In this page you will find information about how to connect to SCI-UC clusters. You can do it via SSH (CLI) using public key method.

SSH Key Requirement

Access to the cluster is only allowed via SSH key-based authentication. Password logins are disabled.

If you already have an SSH key pair, simply attach your public key file to your request email.

If you need to generate a new SSH key pair, run the following command on your local computer:

ssh-keygen -t ed25519

You can press Enter to accept the default file location (~/.ssh/id_ed25519). Once generated, attach the public key file (id_ed25519.pub) to your access request.

Once you have access to the cluster, you can allow any aditional SSH public key to authenticate on the User Interface node by following these instructions.

Access and Use of the Cluster

Once your request is approved, you’ll receive your assigned username and access confirmation.

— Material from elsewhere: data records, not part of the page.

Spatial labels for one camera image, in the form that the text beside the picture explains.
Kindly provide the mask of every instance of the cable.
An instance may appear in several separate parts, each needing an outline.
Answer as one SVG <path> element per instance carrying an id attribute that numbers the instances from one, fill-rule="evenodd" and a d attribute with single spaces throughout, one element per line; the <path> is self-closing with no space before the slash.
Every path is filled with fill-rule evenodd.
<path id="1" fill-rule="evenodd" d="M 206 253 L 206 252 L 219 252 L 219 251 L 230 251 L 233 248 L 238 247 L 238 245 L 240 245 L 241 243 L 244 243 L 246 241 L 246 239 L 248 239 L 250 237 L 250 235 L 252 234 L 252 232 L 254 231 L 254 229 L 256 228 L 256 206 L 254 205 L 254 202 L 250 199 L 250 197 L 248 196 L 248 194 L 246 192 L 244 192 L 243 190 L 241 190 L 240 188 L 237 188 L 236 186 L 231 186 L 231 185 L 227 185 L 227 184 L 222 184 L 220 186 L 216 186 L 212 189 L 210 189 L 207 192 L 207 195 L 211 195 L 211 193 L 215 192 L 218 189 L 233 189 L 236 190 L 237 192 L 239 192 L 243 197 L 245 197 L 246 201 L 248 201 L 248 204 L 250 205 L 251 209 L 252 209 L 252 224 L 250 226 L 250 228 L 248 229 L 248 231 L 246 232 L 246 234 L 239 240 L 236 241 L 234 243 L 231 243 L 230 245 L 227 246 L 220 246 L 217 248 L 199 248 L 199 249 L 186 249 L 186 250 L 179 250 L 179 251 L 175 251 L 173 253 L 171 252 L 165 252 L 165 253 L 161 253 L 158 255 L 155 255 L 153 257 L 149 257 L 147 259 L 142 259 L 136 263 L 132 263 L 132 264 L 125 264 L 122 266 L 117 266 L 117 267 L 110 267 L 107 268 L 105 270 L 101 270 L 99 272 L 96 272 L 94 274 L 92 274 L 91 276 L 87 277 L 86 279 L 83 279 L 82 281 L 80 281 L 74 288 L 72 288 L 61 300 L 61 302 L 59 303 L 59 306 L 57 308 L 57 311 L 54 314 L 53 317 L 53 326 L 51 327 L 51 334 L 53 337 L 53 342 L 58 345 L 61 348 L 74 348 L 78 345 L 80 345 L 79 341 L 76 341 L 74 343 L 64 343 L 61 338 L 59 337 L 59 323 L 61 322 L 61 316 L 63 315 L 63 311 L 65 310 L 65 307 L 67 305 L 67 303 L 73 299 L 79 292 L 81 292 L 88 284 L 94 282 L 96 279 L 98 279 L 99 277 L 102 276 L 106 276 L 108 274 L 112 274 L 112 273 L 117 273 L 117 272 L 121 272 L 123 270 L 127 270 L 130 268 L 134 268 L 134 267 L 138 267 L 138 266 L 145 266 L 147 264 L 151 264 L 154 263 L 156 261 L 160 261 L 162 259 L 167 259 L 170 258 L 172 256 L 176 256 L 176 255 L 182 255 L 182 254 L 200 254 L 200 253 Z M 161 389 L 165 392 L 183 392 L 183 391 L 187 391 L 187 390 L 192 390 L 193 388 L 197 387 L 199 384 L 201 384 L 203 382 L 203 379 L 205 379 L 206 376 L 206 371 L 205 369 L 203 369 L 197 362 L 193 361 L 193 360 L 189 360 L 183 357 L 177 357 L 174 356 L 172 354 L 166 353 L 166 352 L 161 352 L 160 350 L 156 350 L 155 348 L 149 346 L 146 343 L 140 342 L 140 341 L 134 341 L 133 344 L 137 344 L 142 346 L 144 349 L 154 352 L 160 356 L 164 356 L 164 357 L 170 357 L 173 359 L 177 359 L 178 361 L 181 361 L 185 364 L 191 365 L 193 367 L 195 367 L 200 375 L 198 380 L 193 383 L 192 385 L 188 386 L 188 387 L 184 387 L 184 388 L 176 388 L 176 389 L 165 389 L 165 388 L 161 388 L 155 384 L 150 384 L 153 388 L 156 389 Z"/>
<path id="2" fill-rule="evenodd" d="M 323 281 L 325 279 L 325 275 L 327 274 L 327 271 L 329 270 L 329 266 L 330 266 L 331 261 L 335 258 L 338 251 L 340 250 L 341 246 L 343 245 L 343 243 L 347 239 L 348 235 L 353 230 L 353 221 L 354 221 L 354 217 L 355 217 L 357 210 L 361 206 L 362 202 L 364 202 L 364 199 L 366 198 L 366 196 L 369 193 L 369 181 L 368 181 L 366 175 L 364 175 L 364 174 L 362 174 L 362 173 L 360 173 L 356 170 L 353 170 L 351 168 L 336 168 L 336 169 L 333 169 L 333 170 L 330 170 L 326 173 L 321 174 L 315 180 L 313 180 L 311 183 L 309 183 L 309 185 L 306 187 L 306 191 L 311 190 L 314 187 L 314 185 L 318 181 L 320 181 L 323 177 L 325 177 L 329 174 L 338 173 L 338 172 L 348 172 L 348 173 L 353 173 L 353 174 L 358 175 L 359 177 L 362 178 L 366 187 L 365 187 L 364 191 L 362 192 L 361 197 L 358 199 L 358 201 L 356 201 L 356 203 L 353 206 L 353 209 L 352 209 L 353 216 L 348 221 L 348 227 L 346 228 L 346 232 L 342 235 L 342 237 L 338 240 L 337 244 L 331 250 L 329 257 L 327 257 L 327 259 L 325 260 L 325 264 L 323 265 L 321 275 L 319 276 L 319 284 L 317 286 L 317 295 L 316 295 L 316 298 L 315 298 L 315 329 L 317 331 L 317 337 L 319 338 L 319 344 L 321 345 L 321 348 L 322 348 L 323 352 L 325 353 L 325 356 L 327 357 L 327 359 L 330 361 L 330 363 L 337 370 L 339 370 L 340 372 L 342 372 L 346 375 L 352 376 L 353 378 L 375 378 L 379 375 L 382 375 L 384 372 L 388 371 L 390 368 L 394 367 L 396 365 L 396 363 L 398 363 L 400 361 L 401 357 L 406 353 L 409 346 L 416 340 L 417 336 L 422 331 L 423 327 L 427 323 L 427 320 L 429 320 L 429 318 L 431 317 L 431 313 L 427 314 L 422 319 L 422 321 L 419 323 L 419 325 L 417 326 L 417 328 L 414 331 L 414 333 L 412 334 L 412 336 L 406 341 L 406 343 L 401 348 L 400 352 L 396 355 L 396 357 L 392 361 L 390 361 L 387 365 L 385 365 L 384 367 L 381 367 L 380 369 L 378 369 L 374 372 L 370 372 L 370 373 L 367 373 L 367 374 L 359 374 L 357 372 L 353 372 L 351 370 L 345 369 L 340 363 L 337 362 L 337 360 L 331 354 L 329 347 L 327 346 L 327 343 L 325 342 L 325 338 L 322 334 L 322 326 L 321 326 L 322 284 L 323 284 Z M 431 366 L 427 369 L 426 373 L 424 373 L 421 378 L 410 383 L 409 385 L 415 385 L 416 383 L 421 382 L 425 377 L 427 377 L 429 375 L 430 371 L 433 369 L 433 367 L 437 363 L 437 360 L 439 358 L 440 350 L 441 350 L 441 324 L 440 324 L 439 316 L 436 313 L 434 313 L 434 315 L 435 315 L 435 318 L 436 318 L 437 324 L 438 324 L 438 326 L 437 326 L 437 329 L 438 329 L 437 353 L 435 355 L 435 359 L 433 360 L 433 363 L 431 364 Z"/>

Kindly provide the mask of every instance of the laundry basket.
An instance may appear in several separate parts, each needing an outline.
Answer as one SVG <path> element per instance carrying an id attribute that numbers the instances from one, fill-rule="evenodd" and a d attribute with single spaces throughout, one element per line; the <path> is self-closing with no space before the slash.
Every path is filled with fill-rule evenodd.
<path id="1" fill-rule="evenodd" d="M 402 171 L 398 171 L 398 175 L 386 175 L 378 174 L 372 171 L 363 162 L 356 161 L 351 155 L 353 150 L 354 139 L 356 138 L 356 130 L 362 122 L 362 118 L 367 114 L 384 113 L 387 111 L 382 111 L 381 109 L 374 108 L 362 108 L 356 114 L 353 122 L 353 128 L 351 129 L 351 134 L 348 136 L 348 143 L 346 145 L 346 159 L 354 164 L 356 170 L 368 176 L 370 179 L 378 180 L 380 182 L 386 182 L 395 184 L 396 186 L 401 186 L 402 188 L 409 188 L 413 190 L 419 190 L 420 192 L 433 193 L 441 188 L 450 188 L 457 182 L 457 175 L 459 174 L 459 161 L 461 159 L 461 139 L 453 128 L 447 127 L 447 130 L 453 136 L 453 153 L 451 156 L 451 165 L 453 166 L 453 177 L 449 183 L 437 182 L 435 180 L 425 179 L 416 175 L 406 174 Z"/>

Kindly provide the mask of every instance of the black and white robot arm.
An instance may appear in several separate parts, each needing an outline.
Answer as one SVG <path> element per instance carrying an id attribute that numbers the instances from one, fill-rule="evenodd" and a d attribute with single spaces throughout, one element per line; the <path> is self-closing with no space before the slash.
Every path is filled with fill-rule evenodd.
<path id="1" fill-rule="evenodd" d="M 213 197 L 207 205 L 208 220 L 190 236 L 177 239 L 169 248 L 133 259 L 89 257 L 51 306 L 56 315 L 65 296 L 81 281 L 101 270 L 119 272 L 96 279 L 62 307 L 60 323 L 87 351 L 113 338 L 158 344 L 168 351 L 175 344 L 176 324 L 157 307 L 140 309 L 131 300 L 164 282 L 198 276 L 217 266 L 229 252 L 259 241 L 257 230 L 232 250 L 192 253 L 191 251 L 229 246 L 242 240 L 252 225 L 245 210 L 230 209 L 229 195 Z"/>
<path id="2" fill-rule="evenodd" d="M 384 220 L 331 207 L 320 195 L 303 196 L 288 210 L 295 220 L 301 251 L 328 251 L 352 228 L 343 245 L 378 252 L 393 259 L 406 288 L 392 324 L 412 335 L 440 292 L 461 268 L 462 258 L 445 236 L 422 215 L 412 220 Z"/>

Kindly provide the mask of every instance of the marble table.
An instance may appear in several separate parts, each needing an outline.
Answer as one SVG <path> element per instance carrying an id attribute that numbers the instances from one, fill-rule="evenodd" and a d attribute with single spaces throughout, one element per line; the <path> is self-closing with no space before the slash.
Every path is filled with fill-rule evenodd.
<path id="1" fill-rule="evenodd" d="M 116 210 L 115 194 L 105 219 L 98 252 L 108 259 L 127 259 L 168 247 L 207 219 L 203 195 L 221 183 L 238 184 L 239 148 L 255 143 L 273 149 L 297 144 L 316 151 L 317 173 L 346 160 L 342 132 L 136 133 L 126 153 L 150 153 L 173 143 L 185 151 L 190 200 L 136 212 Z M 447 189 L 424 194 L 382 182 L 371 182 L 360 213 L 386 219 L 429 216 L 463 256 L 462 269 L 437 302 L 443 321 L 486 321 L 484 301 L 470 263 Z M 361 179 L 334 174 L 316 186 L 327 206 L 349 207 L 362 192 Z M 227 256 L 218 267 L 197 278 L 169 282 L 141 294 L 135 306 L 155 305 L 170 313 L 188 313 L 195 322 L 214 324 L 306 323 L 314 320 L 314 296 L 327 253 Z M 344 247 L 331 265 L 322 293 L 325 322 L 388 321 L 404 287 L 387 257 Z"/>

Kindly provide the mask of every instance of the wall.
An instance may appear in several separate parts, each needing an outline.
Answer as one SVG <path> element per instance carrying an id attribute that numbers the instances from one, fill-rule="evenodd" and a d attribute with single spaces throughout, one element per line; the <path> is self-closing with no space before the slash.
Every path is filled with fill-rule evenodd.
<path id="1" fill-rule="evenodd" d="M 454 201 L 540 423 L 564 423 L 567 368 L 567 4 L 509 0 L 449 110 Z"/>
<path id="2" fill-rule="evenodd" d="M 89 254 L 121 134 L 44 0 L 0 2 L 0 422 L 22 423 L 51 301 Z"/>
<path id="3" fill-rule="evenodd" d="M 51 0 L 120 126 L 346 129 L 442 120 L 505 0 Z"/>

You can log in to the cluster’s user interface node (front-end) using SSH:

[user@localmachine]$ ssh user@ui.sci.unican.es

Access from Windows

If you are using Windows, you can connect using an SSH client such as PuTTY. In this documentation page you can find the instructions for accesing the cluster using PuTTY.

Once you have succesfully logged in

Once connected to the front-end node, you can:

UI Node Resource Usage Limits

To ensure fair usage and system stability, the following resource limits apply to all users on the login (UI) node.

You can inspect your current limits using the ulimit command:

ulimit -a

Enforced Limits

Resource Soft Limit Hard Limit Description
Memory (virtual) 2 GB 4 GB Total virtual memory per process
Processes (nproc) 512 1024 Maximum number of processes or threads
CPU time 120 minutes 240 minutes Max CPU time per process (accumulated)
  • Soft limits can be increased by the user, up to the hard limit.
  • Hard limits are the maximum values enforced by the system.

For heavy computations or long-running tasks, use the Slurm batch system instead of the login node.


Cron Jobs on the UI Node

Users are allowed to schedule background jobs using the crond service on the login node.

Editing your personal cron jobs:

crontab -e

Viewing your scheduled jobs:

crontab -l

Note: Cron jobs are subject to the same resource limits as interactive sessions. Avoid running heavy jobs via cron on the UI node.


Tips

  • Use srun, sbatch, or salloc for compute jobs.
  • Use cron only for lightweight automation (e.g., syncing files, sending notifications, or monitoring job status).